Я схватил ее руку, чтобы прижаться к ней губами.
— Что за дерзость!
Она оттолкнула меня ногой от себя.
— Прочь с глаз моих, раб!
Как в лихорадке, проспал я в смутных снах всю ночь. Едва светало, когда я проснулся.
Что случилось в действительности из того, что проносится в моем воспоминании? Что было и что я только видел во сне? Меня хлестали, это несомненно — я еще чувствую боль от каждого удара, я могу сосчитать жгучие красные полосы на своем теле. И хлестала меня она! Да, теперь мне все ясно.
Моя фантазия стала действительностью. Что же я чувствую? Разочаровало ли меня превращение моей грезы в действительность?
Нет! Я только немного устал, но ее жестокость восхищает меня и теперь. О, как я люблю ее, как боготворю ее! Ах, как бледны все эти слова для выражения того, что я к ней чувствую, как я отдался всем существом! Какое это блаженство — быть ее рабом!
* * *
Она окликает меня с балкона. Я бегу наверх. Она стоит на пороге и дружески протягивает мне руку.
— Мне стыдно! — проговорила она, склонившись головой ко мне на грудь, когда я обнимал ее.
— Чего стыдно?
— Постарайтесь забыть безобразную вчерашнюю сцену, — сказала она дрожащим голосом. — Я исполнила ваш безумный каприз — теперь будемте благоразумны, будем любить друг друга, будем счастливы, а через год я стану вашей женой.
— Моей повелительницей! — воскликнул я. — А я — вашим рабом!
— Ни слова больше о рабстве, о жестокости, о хлысте… — перебила меня Ванда. — Из всего этого я согласна оставить вам одну только меховую кофточку, не больше. Пойдемте, помогите мне надеть ее.
* * *
Маленькие бронзовые часы с фигуркой Амура, только что выпустившего стрелу, пробили полночь.
Я встал, хотел уйти.
Ванда ничего не сказала, только обвила меня руками, увлекла назад на оттоманку и снова начала целовать меня… И так понятен, так убедителен был этот немой язык!..

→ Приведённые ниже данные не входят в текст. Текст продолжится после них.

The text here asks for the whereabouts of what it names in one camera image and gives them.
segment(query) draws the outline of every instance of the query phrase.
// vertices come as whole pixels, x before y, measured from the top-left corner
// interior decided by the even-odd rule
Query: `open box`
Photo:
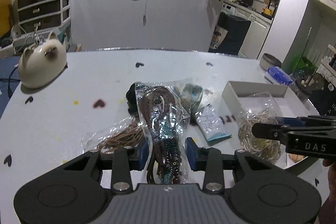
[[[319,115],[314,107],[310,106],[308,109],[295,93],[285,85],[228,81],[223,90],[222,97],[232,115],[240,117],[242,113],[245,114],[248,109],[251,109],[253,112],[263,111],[261,105],[257,102],[258,98],[247,98],[250,95],[261,92],[269,92],[272,95],[274,100],[278,103],[284,117],[295,118]],[[295,164],[296,163],[288,157],[287,153],[282,153],[275,165],[287,169]]]

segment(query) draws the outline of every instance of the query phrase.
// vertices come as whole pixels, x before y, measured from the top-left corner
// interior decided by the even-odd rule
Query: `plastic bag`
[[[189,165],[184,131],[190,121],[191,94],[181,95],[179,90],[190,82],[191,79],[135,84],[140,121],[150,150],[146,163],[148,183],[187,183]]]
[[[256,112],[249,109],[246,113],[242,113],[238,131],[241,146],[246,151],[275,163],[281,154],[280,142],[255,138],[252,134],[252,126],[257,122],[278,124],[275,117],[282,117],[280,107],[269,92],[254,94],[244,99],[251,99],[256,108],[262,111]]]
[[[230,132],[233,132],[232,129],[234,128],[232,126],[234,117],[231,114],[227,117],[230,122],[228,120],[225,122],[223,118],[219,117],[211,104],[200,108],[195,114],[197,125],[207,141],[231,136]]]
[[[98,149],[102,154],[112,154],[118,147],[136,147],[143,138],[139,118],[127,117],[112,127],[87,133],[82,139],[84,152]]]

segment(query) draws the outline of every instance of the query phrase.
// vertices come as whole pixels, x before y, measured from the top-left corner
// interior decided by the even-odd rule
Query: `brown cord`
[[[155,119],[152,119],[153,107],[163,110]],[[169,89],[163,86],[154,87],[139,100],[139,111],[142,113],[153,140],[152,156],[147,168],[147,182],[155,183],[153,168],[156,161],[158,163],[157,175],[161,180],[171,172],[168,183],[179,183],[181,157],[176,135],[176,123],[172,128],[174,136],[171,136],[170,139],[160,139],[159,132],[159,122],[163,121],[164,117],[168,117],[170,112],[175,114],[174,116],[177,115],[175,97]]]
[[[132,146],[135,147],[143,137],[141,126],[136,119],[124,130],[118,134],[101,141],[97,149],[101,154],[112,154],[118,147]]]

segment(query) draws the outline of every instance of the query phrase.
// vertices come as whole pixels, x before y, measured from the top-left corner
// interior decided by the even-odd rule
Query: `kitchen counter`
[[[272,23],[272,20],[270,20],[270,19],[262,16],[261,14],[255,12],[253,10],[250,10],[250,9],[244,7],[244,6],[241,6],[241,5],[239,5],[239,4],[235,3],[235,2],[232,2],[232,1],[229,1],[229,0],[224,0],[224,3],[232,5],[232,6],[236,7],[236,8],[238,8],[238,9],[244,10],[244,11],[252,14],[253,16],[258,17],[259,19],[265,21],[266,23],[269,23],[269,24]]]

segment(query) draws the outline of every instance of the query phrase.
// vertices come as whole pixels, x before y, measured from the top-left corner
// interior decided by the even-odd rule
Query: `white table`
[[[137,62],[144,66],[136,68]],[[0,120],[2,223],[19,223],[13,198],[22,185],[80,155],[81,138],[85,133],[107,128],[129,116],[125,93],[135,81],[147,83],[192,77],[194,84],[214,92],[216,105],[228,80],[266,83],[263,75],[257,60],[206,52],[119,50],[69,53],[68,68],[44,89],[25,94],[20,84]],[[25,104],[29,96],[34,100]],[[106,102],[104,108],[93,108],[98,99]],[[201,132],[195,127],[189,128],[188,135],[198,141],[197,145],[206,145]],[[12,156],[11,167],[2,163],[9,154]],[[312,184],[315,178],[319,180],[318,190],[323,201],[329,193],[326,173],[327,168],[323,168],[318,160],[300,175]],[[204,172],[190,175],[191,182],[201,184],[203,177]],[[225,177],[226,187],[231,187],[229,171],[225,171]],[[141,179],[141,172],[132,172],[133,186]],[[106,171],[102,185],[108,187],[109,180],[110,171]]]

Но он говорил еще больше, чем я мог осмелиться понять, — такой страстной истомой дышало все существо Ванды, столько неги сладострастья было в полузакрытых, отуманенных глазах ее, в искрах огненного каскада волос под белой пудрой, в шелесте белого и красного атласа, сверкавшего переливами при каждом ее движении, в волнующихся складках горностая, в который она куталась с небрежной грацией.
— Ванда, умоляю тебя… — бормотал я, заикаясь, — но ты рассердишься…
— Делай со мной что хочешь… — шептала она.
— Я хочу, чтобы ты топтала меня ногами… умоляю тебя… иначе я помешаюсь…
— Ведь я запретила тебе говорить об этом! — строго воскликнула Ванда. — Или ты неисправим?
— Ах, ты не знаешь, как безумно я люблю тебя!
Я опустился на колени и зарыл свое пылающее лицо в складках ее платья.
— Я думаю, — задумчиво начала Ванда, — что все это безумие твое — одна только демоническая, неудовлетворенная чувственность. Это — болезненное уклонение, свойственное нашей природе. Если бы ты был менее добродетелен, ты был бы совершенно нормален.
— Ну сделай же меня нормальным… — пробормотал я.
Я перебирал руками ее волосы и искрящийся переливом мех, вздымавшийся и опускавшийся на груди ее, словно освещенная луною волна, и туманивший мне голову.
И я целовал ее… Нет! — она меня целовала — так бурно, так исступленно, словно хотела испепелить меня своими поцелуями. Я был как в бреду… сознание я давно потерял, а теперь я совершенно задыхался. Я рванулся от нее.